It’s all about not reinventing the wheel !
“Don’t copy other apps. Think outside the box. We want to be innovative.”
C’est une remarque que j’entends ou que je lis souvent. Beaucoup de fondateurs “visionnaires” veulent que leurs applications soient uniques. Pour offrir une expérience utilisateur (UX) ou un concept totalement nouveau qui laissera tout le monde sans voix.
Mais rares sont ceux qui peuvent prétendre proposer des interactions radicalement nouvelles. Tinder a imaginé le geste du “glissement”. Snapchat avec le concept “camera first”, avec le contenu éphémère. Google Maps, avec l’expérience des recommandations de lieux basées sur des cartes, qui est ensuite devenu une source d’inspiration pour les applications de voyage, de style de vie et de mobilité – comme vous pouvez le voir ci-dessous.

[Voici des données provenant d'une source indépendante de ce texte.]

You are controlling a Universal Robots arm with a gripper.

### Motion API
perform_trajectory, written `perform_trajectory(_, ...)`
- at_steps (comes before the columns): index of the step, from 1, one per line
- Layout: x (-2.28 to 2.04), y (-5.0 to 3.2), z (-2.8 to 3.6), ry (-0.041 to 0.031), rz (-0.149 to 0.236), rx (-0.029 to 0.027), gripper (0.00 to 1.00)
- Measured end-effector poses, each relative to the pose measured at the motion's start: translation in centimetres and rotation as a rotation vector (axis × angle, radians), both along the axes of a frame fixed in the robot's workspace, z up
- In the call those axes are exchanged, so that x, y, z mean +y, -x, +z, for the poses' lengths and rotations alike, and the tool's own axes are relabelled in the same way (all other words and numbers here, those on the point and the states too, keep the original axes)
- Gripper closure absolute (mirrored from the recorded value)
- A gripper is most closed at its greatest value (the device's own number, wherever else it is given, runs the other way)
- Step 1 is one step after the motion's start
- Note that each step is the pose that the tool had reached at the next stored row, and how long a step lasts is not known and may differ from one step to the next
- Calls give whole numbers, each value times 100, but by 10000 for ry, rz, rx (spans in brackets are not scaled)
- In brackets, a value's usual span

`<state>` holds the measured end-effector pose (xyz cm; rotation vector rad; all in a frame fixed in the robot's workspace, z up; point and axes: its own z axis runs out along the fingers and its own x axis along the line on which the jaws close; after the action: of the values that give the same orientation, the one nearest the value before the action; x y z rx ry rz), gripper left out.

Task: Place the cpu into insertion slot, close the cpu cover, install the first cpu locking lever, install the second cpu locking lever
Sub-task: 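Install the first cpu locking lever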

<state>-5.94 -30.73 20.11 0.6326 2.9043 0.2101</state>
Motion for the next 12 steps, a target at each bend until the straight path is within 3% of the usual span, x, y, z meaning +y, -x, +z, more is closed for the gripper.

Les grands artistes volent
Lors de ma première expérience pro chez BlaBlaCar, lorsque nous cherchions à construire une nouvelle fonctionnalité, nous faisions une analyse comparative systématique des bonnes pratiques existantes. Un de mes anciens collègues répétait d’ailleurs souvent cette citation attribuée à Pablo Picasso : “Les bons artistes copient, les grands artistes volent”.
Selon Quote Investigator, c’est en fait une citation de Steve Jobs qui aurait été attribuée à Pablo Picasso à tort.
L’idée principale derrière cette citation est que l’art consiste à s’inspirer des idées des autres artistes.
Les bons artistes copient, mais ne se distinguent pas tellement : leur travail ressemble à celui des autres. Les grands artistes volent.
Pourquoi ? Parce qu’ils prennent un style existant d’un autre artiste et en font quelque chose de mieux, ou du moins de différent. Ensuite, ils se l’approprient tellement que personne ne peut supposer qu’ils n’en sont pas les inventeurs !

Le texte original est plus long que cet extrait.